La Commissione Europea potrebbe intervenire e ciò è nell’interesse della cittadinanza che vuole un lago sicuramente balneabile e non eutrofizzato. Nessuno desidera che vengano applicate penalità, ma lo Stato Italiano deve realizzare i provvedimenti necessari per evitarle ripristinando lo stato “buono”.

Una parte importante del sistema fognario è costituita dal collettore circumlacuale per il quale sono in corso i lavori di ripristino dopo tanti anni di collasso. A seguito di una serie di vicissitudini il cantiere è stato consegnato alla ditta vincitrice dell’appalto il 5 Settembre 2017 con l’impegno di concludere i lavori nel Marzo 2018, invece i lavori per il collettore sono iniziati solo a Marzo, e non sono ancora terminati. Quelli per il depuratore non sono neppure iniziati. Lo sversamento nel lago di un anno di inquinanti causato dai ritardi richiede almeno 5 anni per il ripristino. I ritardi sono un danno costosissimo di cui finora non si è tenuto conto. Chi paga?

Per l’insufficienza dei fondi impegnati dalla Regione, i lavori inclusi nella gara di appalto non assicurano l’effettivo ripristino della completa funzionalità: ci risulta infatti che non è stata inclusa la revisione delle tubazioni che connettono le stazioni (certamente datate e lunghe circa 20 km) per assicurare la loro attuale tenuta stagna e neppure è stata inclusa la revisione di tutte le stazioni. Il collaudo finale non potrà quindi assicurare l’effettivo funzionamento del sistema, ma solo gli spezzoni inclusi nell’appalto. Per rendere funzionale l’intero sistema occorreranno interventi aggiuntivi ed un collaudo finale dall’inizio del collettore all’uscita del depuratore.

Altre note dolenti sono le perdite delle fognature comunali e la mancanza di tutela del tratto senza collettore sul versante ovest. Dato che i comuni non hanno le risorse necessarie per porvi rimedio chiediamo che la Regione Lazio vi provveda con un finanziamento straordinario per il loro adeguamento, altrimenti non sarà possibile il ripristino a “buono” del lago. Lo Stato e la Regione Lazio dovranno intervenire al più presto con un credibile programma di opere pubbliche che forse potrebbero essere cofinanziate con fondi europei.

In quest’ottica proporremo alla Prefettura di intervenire sia per evitare penalità allo Stato Italiano per imbarazzanti infrazioni ambientali, sia per convincere i Sindaci che l’applicazione della Direttiva sarebbe conveniente per il lago, per i comuni e per i loro cittadini.

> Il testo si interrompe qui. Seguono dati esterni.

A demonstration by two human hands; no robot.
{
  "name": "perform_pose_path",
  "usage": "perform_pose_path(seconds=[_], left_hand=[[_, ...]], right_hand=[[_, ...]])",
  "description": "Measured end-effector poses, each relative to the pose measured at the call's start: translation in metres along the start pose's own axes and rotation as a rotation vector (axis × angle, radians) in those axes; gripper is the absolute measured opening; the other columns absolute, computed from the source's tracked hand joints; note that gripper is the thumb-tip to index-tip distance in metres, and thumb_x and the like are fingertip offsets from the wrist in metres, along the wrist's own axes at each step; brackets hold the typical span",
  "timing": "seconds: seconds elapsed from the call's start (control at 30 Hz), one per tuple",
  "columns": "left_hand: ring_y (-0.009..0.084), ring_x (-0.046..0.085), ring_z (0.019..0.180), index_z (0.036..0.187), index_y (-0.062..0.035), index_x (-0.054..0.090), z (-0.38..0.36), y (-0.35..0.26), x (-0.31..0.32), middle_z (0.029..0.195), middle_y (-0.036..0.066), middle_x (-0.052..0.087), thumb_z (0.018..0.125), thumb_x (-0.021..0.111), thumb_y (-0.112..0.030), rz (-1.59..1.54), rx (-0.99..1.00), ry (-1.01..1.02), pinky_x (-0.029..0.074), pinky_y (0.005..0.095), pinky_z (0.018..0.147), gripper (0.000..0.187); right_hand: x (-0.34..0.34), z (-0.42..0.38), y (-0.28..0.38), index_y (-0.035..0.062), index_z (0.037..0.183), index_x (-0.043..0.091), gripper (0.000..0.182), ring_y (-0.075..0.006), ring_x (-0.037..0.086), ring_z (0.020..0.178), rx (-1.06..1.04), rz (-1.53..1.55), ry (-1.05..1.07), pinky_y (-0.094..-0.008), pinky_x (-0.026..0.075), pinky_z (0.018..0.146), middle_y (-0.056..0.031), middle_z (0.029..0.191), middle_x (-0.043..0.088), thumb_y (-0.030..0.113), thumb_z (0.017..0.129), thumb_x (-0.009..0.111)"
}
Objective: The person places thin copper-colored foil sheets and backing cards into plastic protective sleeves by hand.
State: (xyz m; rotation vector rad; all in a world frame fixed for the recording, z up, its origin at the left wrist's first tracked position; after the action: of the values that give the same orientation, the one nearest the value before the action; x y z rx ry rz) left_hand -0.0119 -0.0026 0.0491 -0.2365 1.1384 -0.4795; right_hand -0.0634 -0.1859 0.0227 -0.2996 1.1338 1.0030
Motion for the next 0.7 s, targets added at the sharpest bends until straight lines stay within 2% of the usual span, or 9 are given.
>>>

S.E. il Prefetto è certamente l’Autorità più appropriata, ora che la stagione estiva è conclusa, per mettere attorno ad un tavolo coloro che a vario titolo vogliono che la salute del lago appaia “buona” assieme a coloro che vogliono provvedimenti affinché torni ad essere “buona”.

Con la presente chiediamo un incontro con Voi Assessori, preferibilmente in presenza del Direttore dei lavori. In questa occasione potremmo informarvi sui nostri contatti con i vari organi dell’Unione Europea, e chiarire alcune domande esposte nell’allegatole le cui risposte vorremmo inserire per trasparenza nel nostro sito internet. Ci siamo infatti assunti il compito di tenere informata la cittadinanza sui nostri siti, inclusa la presente lettera.

In attesa di un Vostro cortese riscontro vogliate gradire i nostri distinti saluti.